Un bès
raccontato da Corrado Rovida
Mario Perrotta
Mario Perrotta
produzione
Teatro dell'Argine
Bastava aspettare tredici giorni e cresceva giusto, “con la vita davanti”, avrebbe detto lui, il Toni, “al tedesch”, “al matt”, o , più semplicemente, “al pitùr”. Che frustrazione per Antonio Ligabue nascere a pochi giorni dal 1900, da quel secolo nuovo traboccante speranza, e sentirsi fin dal principio inadeguato: come se da quell’appuntamento mancato si originasse tutta l’insufficienza di un’esistenza eccezionale, passata rincorrendo stabilità ed affetto.

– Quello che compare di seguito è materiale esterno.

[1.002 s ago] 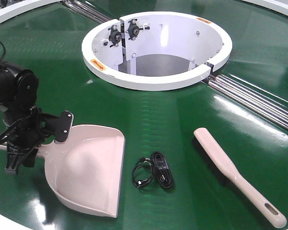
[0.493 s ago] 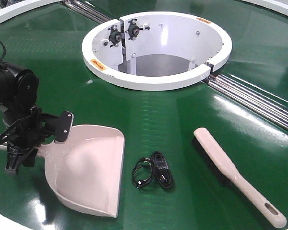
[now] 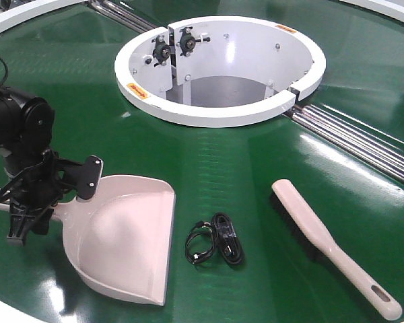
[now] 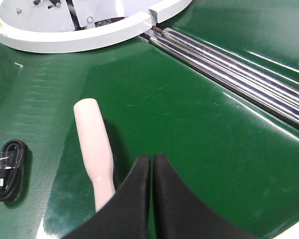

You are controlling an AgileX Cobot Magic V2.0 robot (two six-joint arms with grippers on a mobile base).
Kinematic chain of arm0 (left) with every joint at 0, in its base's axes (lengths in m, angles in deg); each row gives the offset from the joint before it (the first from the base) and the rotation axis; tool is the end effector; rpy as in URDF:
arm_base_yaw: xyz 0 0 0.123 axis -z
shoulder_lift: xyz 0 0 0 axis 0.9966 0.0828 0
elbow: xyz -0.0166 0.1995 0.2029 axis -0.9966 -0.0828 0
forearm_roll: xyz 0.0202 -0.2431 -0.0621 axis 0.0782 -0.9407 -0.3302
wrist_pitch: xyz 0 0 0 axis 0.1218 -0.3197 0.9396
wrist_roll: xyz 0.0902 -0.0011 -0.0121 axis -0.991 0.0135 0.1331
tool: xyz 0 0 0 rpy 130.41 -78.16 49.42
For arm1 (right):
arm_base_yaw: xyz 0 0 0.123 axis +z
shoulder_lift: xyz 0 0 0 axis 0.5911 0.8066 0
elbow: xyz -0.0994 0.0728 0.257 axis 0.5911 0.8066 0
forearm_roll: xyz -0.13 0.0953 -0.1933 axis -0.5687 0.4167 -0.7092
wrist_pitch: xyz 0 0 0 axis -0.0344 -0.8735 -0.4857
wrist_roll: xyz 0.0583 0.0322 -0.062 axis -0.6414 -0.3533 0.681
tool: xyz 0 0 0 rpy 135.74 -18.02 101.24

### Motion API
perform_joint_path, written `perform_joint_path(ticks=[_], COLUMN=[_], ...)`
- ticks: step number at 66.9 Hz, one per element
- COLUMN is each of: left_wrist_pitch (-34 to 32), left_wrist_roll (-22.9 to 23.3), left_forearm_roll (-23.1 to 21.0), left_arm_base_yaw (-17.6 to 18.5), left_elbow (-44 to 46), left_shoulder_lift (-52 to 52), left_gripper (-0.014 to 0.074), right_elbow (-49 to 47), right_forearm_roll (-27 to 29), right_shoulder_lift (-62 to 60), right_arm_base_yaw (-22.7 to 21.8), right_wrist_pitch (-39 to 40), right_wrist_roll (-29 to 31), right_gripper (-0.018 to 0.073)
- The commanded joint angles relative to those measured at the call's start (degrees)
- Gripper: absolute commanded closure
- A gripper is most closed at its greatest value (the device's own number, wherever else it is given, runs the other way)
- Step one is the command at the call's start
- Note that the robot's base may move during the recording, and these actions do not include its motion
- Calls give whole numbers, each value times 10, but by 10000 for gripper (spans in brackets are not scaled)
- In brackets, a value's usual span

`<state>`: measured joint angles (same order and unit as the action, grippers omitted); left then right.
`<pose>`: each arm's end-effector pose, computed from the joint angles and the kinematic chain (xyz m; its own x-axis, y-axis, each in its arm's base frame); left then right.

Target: Clean and inspect green conveyor with broom and dustpan

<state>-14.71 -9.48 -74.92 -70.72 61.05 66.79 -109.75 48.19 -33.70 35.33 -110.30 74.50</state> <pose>0.3330 -0.0718 0.2109 0.0049 0.9871 0.1598 1.0000 -0.0048 -0.0006 0.0805 0.0030 0.2864 -0.4544 0.0547 -0.8891 -0.0046 0.9980 0.0637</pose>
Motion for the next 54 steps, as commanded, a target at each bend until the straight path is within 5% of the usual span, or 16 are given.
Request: perform_joint_path(ticks=[1,10,33,54], left_wrist_pitch=[-1,-1,0,0], left_wrist_roll=[6,6,6,6], left_forearm_roll=[2,2,2,2], left_arm_base_yaw=[2,2,2,2], left_elbow=[15,15,15,15], left_shoulder_lift=[-26,-26,-26,-26], left_gripper=[604,604,604,604], right_elbow=[-20,-25,-85,-152], right_forearm_roll=[1,1,0,-8], right_shoulder_lift=[7,12,77,193], right_arm_base_yaw=[1,19,35,132], right_wrist_pitch=[39,16,-58,-133], right_wrist_roll=[4,4,11,73], right_gripper=[535,425,-18,-50])
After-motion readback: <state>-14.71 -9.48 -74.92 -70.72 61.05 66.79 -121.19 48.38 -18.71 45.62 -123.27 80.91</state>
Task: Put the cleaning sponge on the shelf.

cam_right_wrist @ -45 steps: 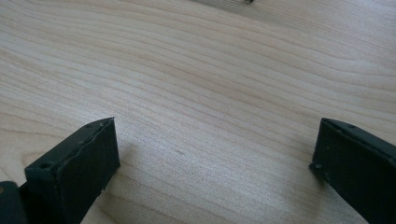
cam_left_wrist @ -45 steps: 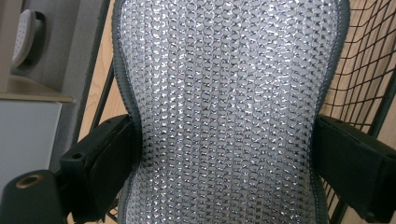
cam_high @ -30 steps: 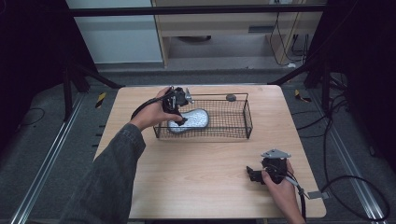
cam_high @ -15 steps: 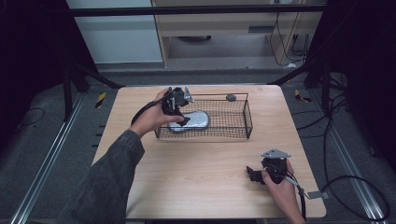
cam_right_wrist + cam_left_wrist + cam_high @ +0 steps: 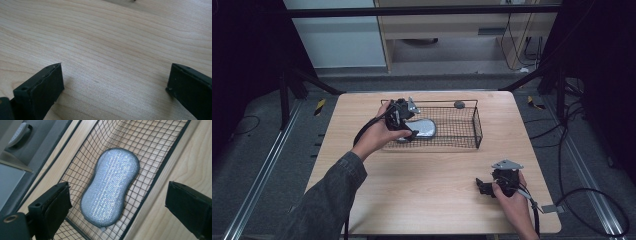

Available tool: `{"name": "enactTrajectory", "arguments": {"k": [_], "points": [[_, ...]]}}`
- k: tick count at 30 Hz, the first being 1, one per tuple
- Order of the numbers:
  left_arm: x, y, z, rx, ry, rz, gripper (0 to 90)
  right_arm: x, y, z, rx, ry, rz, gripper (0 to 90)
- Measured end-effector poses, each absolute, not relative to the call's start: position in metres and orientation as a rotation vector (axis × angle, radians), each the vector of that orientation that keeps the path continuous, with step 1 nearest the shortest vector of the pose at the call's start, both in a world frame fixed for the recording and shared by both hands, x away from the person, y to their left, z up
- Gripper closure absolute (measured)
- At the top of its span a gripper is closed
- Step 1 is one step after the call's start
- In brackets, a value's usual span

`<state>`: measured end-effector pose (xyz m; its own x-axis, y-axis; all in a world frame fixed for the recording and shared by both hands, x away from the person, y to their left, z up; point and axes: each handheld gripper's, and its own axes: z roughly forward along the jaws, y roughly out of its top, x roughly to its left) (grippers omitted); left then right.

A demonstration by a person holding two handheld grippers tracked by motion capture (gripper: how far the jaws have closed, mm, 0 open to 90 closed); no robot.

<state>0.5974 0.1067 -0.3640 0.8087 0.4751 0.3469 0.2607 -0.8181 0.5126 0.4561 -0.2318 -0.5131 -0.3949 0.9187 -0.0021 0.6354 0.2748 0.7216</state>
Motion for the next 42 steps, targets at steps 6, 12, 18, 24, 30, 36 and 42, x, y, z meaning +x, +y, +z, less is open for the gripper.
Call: {"name": "enactTrajectory", "arguments": {"k": [6, 12, 18, 24, 30, 36, 42], "points": [[0.587, 0.104, -0.361, 2.508, 0.563, 0.652, 4.7, 0.456, -0.232, -0.513, 1.403, 2.129, 0.909, 0.7], [0.576, 0.104, -0.358, 2.486, 0.566, 0.655, 4.5, 0.456, -0.232, -0.513, 1.403, 2.129, 0.909, 0.7], [0.565, 0.103, -0.358, 2.472, 0.553, 0.648, 4.3, 0.456, -0.232, -0.513, 1.403, 2.129, 0.909, 0.7], [0.553, 0.105, -0.363, 2.453, 0.554, 0.631, 4.3, 0.456, -0.232, -0.513, 1.397, 2.126, 0.906, 0.7], [0.541, 0.113, -0.367, 2.431, 0.583, 0.637, 4.6, 0.456, -0.232, -0.513, 1.400, 2.124, 0.902, 0.7], [0.530, 0.126, -0.373, 2.403, 0.617, 0.630, 4.5, 0.456, -0.232, -0.513, 1.399, 2.124, 0.902, 0.7], [0.521, 0.144, -0.382, 2.393, 0.661, 0.629, 4.6, 0.456, -0.232, -0.513, 1.400, 2.124, 0.902, 0.7]]}}
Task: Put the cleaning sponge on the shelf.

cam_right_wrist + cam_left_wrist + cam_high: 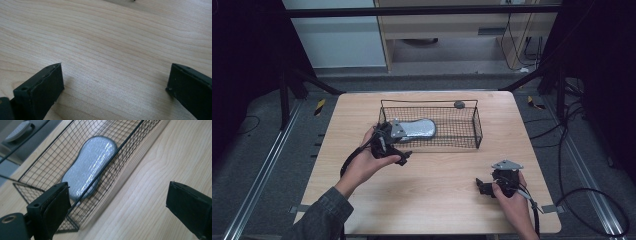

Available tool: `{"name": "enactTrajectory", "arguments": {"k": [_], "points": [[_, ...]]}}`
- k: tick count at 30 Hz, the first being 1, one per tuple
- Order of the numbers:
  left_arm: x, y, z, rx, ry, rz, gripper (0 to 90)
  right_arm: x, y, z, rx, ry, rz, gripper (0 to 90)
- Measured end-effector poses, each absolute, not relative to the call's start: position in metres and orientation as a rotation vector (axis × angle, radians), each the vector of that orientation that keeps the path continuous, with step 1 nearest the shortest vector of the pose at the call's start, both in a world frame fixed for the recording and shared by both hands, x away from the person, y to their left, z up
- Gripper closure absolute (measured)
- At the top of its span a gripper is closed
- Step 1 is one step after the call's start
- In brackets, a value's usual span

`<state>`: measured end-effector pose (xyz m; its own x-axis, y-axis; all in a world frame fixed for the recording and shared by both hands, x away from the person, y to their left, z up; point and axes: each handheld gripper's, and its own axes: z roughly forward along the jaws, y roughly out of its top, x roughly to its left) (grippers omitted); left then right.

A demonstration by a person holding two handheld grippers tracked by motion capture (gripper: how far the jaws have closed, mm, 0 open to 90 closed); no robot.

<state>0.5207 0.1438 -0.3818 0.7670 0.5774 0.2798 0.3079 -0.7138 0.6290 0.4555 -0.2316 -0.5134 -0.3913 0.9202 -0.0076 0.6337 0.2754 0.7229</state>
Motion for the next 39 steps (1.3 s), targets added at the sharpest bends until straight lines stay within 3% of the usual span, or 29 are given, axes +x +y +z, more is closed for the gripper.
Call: {"name": "enactTrajectory", "arguments": {"k": [18, 39], "points": [[0.502, 0.213, -0.410, 2.338, 0.840, 0.653, 5.1, 0.456, -0.232, -0.513, 1.400, 2.124, 0.902, 0.7], [0.534, 0.258, -0.456, 2.317, 1.055, 0.635, 5.7, 0.456, -0.232, -0.513, 1.401, 2.124, 0.902, 0.7]]}}
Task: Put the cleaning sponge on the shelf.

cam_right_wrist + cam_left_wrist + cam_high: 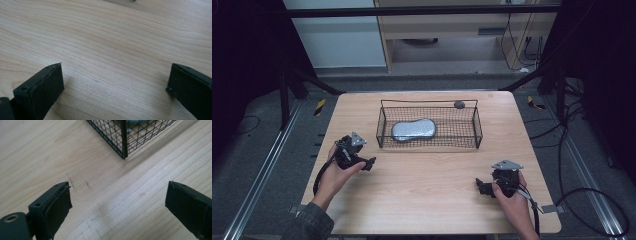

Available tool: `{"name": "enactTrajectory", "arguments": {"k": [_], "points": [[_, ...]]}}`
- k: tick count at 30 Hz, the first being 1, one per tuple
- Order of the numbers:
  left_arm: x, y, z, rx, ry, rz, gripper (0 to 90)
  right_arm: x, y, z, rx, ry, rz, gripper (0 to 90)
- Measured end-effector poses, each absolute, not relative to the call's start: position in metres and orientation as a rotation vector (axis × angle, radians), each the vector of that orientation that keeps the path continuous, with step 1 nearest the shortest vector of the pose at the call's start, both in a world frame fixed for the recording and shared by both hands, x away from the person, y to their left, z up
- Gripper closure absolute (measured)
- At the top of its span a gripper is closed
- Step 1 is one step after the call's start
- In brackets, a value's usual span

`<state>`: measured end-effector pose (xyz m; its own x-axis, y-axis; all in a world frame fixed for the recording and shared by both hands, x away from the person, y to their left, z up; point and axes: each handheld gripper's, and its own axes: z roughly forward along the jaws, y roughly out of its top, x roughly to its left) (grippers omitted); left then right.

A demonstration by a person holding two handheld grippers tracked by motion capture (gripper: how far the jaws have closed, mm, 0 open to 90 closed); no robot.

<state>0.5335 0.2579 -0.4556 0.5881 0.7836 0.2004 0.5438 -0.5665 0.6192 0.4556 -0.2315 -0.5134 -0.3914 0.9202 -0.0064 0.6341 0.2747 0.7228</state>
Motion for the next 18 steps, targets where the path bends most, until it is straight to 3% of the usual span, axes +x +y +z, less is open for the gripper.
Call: {"name": "enactTrajectory", "arguments": {"k": [18], "points": [[0.565, 0.272, -0.479, 2.233, 1.162, 0.589, 5.8, 0.456, -0.232, -0.514, 1.399, 2.126, 0.904, 0.4]]}}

Già, perché nonostante un talento naturale per il disegno e la pittura, la socialità del pittore naïf si è spesso risolta lontano dagli uomini, in compagnia delle bestie del bosco sulle rive del Po. Ed è lì, accanto al fiume, a quel correre d’acqua che ipnotizza, che si fa, nella contemplazione del pittore, nuovo flusso temporale, fiotto incessante di pensieri, che Ligabue trascorse buona parte del suo vivere. Un osservare lo scorrere delle cose, quello del Toni, che diventa, all’unisono, esercizio propedeutico all’arte e alla vita.
Sulle tele come nell’argilla, l’opera di Ligabue è anche il tentativo di tradurre un mondo che dev’essergli sempre sembrato indecifrabile e non solo a causa di quel ritardo mentale che lo ha spesso condotto in manicomio o negli istituti di cura. Come si può infatti comprendere a pieno una realtà dove si respinge la richiesta di un bacio? Dove si fugge, a volte con aperto turbamento, quello che è a tutti gli effetti “un momento di bene”? Mario Perrotta guarda Antonio Ligabue con delicatezza: uno “sguardo di pesca ”che è anche “sguardo d’amore”.